If you are interested in a solid mathematical foundation for data science and machine learning, this class is not sufficient in itself. This course, however, should serve as a head start for you.
No prerequisites; Basic Python experience (at the level of CS 1110) is encouraged.
- We will be working together on in-class assignments/exercises during lectures, so please bring a laptop (or tablet) to fully participate.
- You will need a conda environment and/or virtualenv setup with necessary Python libraries.
- Please refer to the Getting Started page for more information.
Class material will be posted on our course website, including the assignments, lecture slides, notes, and demos.
We will use CMS for assignment / project submissions and feedbacks.
One assignment will be assigned at the end of lecture each week, due at the beginning of the next lecture. You may skip up to one assignment throughout the semester.
Mid-Semester Group Project
There will be one mid-semester project, focused on data cleaning, data manipulation, and data visualization.
Final Group Project
The final group project is meant to be a culmination of all the knowledge and techniques you acquired thruoghout the semester. This is your chance to showcase how much you’ve learned.

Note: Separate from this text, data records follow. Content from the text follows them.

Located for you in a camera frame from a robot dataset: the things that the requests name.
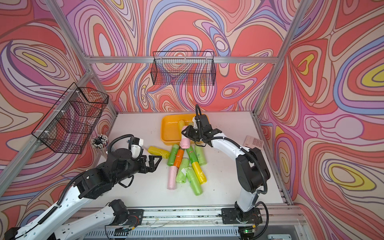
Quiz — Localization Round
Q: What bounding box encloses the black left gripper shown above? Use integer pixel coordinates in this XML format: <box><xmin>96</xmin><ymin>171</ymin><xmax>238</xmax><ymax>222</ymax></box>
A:
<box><xmin>112</xmin><ymin>154</ymin><xmax>163</xmax><ymax>186</ymax></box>

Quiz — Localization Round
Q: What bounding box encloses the pink labelled trash bag roll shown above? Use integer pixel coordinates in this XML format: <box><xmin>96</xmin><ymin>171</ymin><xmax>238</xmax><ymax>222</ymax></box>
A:
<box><xmin>180</xmin><ymin>134</ymin><xmax>191</xmax><ymax>150</ymax></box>

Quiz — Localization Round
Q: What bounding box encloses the yellow trash bag roll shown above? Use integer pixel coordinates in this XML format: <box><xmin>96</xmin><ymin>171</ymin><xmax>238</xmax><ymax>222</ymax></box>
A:
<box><xmin>192</xmin><ymin>162</ymin><xmax>207</xmax><ymax>185</ymax></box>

Feedback and Grade Postings
We will be providing you with feedback on the Cornell University Course Management System (CMS). We will grade your work within 8 days of the due date.
This is a 1-credit S/U class. In order to get a Satisfactory (S) grade, you will need at least 70%.
There are three components to grading:
- Weekly Assignments (50%)
- Mid-Semester Group Project (15%)
- Final Group Project (35%)
This is a student-run course, so we understand how stressful classes can get. Above all, we want you to enjoy learning and applying the course content. So if you are concerned about passing this class, or have any reasonable cases to make for deadline extensions, please reach out the course manager or post a private note on Piazza immediately. We would love to see you succeed, but can only help if you notify us in time.
Attendance is required. We discuss the answers to the assigned assignments in class, and coming to lectures ensures at least a fairly high score on assignments.
All Cornell students are expected to follow the Cornell University Code of Academic Integrity (http://cuinfo.cornell.edu/aic.cfm). Do not refer to notes from previous semesters or data science projects available online. Our instructors have caught these in the past and the penalty for plagiarism is an unsatisfactory (U) grade.